La scelta appare obbligata. Bisogna parlare di denaro. Per la crisi, certo. E soprattutto perché la crisi porta paure facili da alimentare. Come quella secondo la quale, dall’altra parte del Mediterraneo, forze oscure siano partite in massa per comprare le nostre imprese. E dunque conquistarci.
E allora, per sfatare le paure e le leggende, per parlare delle normali, quasi immanenti regole del mercato mediterraneo, raccontiamo una storia che parte da casa nostra. C’era una volta il denaro. Parola latina. Pronipote del denarius, moneta argentea diffusa soprattutto in epoca romana imperiale, l’equivalente di 4 sesterzi. A cavallo dell’impero romano, delle sue truppe e delle sue conquiste, il denarius era arrivato dappertutto. Per questo il tradimento di Giuda era stato quantificato in denarii, ben trenta.
Gli imperi però, insegna la storia, crollano, finiscono. Ma non finisce l’uomo, i ritmi quotidiani, la necessità di comprare il pane. Il denaro resta, in altra foggia. Al posto dell’imperatore, c’è la professione di fede musulmana: la ilaha illallah. Nessuno si era fatto problemi prima, nessuno se n’è fatti dopo, tra mercati, suq e grandi potenze dell’epoca.
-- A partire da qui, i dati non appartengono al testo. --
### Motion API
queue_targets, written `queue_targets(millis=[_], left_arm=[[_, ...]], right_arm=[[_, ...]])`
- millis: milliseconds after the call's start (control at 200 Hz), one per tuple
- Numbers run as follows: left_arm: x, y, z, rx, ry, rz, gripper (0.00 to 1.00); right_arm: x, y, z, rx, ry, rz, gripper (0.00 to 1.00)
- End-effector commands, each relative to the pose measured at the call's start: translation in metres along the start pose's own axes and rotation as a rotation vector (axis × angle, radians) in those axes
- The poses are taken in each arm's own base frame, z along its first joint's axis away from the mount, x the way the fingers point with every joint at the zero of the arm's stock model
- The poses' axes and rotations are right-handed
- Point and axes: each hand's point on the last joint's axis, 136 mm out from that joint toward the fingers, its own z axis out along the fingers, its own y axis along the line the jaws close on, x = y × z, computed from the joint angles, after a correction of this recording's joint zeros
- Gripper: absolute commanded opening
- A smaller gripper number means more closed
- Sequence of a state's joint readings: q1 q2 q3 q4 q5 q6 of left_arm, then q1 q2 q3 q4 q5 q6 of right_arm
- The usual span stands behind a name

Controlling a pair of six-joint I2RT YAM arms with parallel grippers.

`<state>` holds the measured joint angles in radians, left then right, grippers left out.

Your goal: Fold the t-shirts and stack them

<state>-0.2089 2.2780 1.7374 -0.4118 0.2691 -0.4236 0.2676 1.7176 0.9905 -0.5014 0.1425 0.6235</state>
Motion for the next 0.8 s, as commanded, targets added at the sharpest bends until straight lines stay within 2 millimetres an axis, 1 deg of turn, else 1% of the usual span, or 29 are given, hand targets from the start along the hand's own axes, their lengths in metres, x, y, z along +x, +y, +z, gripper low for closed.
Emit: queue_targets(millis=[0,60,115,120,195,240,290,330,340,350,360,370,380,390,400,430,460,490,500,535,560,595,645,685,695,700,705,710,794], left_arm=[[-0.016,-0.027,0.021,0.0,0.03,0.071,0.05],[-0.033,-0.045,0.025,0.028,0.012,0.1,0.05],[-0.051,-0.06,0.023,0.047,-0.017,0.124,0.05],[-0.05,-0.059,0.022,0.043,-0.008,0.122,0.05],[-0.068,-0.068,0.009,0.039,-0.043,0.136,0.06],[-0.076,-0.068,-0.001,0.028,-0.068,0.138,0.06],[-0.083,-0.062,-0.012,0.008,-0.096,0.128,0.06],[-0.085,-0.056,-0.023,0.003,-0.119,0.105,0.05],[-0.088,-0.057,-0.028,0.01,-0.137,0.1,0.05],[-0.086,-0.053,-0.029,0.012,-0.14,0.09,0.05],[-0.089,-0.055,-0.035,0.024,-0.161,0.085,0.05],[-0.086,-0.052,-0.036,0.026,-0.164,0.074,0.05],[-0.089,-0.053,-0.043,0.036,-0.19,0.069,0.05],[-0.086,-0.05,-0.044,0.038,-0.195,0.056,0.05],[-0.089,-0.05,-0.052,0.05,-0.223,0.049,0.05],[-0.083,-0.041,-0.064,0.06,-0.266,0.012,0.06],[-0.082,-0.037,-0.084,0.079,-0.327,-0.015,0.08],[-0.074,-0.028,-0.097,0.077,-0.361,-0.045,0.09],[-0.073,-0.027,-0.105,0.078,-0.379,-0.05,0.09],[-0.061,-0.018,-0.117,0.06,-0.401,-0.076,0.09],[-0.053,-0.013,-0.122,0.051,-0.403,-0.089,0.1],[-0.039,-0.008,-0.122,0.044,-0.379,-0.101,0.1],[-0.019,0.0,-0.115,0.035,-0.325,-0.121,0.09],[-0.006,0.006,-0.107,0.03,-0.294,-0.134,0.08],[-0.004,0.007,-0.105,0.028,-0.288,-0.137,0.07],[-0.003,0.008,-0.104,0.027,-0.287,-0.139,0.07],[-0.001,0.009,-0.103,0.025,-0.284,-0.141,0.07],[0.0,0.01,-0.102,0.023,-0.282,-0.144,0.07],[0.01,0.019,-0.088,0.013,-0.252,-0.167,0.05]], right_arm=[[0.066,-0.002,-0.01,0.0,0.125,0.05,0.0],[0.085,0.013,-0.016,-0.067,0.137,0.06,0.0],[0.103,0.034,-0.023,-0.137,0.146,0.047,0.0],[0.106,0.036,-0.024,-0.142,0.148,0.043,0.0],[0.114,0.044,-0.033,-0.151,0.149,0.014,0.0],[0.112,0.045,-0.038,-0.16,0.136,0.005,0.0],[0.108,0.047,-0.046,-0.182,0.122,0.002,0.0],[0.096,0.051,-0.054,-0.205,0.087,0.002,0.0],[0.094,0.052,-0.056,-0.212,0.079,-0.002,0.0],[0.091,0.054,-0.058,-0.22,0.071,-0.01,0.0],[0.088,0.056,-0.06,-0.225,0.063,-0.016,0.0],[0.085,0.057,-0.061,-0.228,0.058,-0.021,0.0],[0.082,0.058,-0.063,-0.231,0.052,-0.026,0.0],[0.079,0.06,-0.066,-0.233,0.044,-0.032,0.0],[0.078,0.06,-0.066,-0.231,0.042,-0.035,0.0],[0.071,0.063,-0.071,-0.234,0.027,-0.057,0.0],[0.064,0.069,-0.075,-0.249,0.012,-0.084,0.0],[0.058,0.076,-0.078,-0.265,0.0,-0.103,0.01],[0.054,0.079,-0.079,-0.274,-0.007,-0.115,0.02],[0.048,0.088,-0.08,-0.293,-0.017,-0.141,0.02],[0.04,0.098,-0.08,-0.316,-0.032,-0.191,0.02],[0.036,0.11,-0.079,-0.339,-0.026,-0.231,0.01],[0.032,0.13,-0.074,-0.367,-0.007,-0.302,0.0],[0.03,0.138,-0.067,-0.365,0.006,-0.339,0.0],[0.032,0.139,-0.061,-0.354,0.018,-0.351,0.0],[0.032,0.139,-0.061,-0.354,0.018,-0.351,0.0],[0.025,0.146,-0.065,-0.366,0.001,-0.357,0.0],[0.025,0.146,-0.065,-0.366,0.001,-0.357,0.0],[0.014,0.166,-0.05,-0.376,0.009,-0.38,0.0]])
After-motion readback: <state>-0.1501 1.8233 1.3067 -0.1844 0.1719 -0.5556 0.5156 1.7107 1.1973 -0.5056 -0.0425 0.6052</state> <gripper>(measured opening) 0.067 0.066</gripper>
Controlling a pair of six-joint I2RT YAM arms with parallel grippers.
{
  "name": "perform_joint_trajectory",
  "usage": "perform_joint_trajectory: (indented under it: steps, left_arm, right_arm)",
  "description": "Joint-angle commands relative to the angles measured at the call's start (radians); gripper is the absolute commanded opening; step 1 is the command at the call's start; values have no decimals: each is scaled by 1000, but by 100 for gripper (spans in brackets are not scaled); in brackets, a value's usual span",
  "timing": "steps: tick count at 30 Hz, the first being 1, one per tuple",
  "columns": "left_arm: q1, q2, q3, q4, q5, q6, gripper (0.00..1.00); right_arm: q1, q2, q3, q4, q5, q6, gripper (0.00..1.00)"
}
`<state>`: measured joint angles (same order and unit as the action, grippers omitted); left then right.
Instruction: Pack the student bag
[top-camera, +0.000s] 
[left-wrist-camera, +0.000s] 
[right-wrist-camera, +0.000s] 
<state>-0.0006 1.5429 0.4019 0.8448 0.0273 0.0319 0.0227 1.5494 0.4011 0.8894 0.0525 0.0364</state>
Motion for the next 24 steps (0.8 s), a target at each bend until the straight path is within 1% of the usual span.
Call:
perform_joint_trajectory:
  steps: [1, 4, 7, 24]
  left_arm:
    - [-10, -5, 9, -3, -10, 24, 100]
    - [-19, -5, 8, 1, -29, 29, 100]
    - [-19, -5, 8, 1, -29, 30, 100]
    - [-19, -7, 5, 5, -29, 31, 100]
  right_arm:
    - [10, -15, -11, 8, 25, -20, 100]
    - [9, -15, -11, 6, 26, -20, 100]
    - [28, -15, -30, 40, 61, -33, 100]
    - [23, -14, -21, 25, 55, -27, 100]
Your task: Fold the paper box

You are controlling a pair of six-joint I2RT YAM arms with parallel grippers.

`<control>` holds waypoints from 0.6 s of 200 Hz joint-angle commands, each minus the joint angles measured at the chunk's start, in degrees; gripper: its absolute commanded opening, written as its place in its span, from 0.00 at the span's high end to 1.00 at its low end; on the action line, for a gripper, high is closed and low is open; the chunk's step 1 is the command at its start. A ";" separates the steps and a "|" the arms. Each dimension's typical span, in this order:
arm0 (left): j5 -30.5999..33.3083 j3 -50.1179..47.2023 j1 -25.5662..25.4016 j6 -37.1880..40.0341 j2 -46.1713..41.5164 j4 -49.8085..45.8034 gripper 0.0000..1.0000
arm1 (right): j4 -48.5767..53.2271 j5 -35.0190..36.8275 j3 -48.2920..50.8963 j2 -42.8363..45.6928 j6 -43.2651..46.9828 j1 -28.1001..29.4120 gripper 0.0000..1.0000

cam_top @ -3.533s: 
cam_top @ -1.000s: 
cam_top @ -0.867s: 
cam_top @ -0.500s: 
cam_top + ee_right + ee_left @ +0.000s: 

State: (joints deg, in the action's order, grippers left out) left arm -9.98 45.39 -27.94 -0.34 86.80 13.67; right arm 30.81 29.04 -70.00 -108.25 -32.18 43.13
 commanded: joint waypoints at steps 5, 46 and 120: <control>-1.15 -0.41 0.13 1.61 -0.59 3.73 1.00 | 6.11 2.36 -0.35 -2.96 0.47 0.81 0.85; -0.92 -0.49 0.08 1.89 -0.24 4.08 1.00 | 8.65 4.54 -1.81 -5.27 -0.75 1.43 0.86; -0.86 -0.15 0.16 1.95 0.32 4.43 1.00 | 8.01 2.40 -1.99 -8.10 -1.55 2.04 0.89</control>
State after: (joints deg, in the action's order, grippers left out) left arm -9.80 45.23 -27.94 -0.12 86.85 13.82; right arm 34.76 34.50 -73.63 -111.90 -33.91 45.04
Appare all’orizzonte l’età dell’oro arabo-islamica. E il denaro, appunto, diventa d’oro. Quando il califfo omayyade Abdel Malik decide, alla fine del VII secolo, la grande riforma finanziaria e istituisce il dinar, moneta aurea del peso di 4,25 grammi. Oggi, in tempi in cui si cercano i beni-rifugio, è persino tornato di moda. Con l’idea dell’e-dinar, di un dinar elettronico legato al valore dell’oro, che però sembra non avere sfondato neanche nella Penisola Arabica. Così, il denarius è diventato dinar, ed ha veleggiato per mari e coste, sino a ritornare ai diversi occidenti che ci sono nel Mediterraneo. Il dinaro di Belgrado ne è una timida reminiscenza.
Come le navi, come le derrate, anche il denaro fa andirivieni, nel Mediterraneo. Parte in latino, e torna in arabo.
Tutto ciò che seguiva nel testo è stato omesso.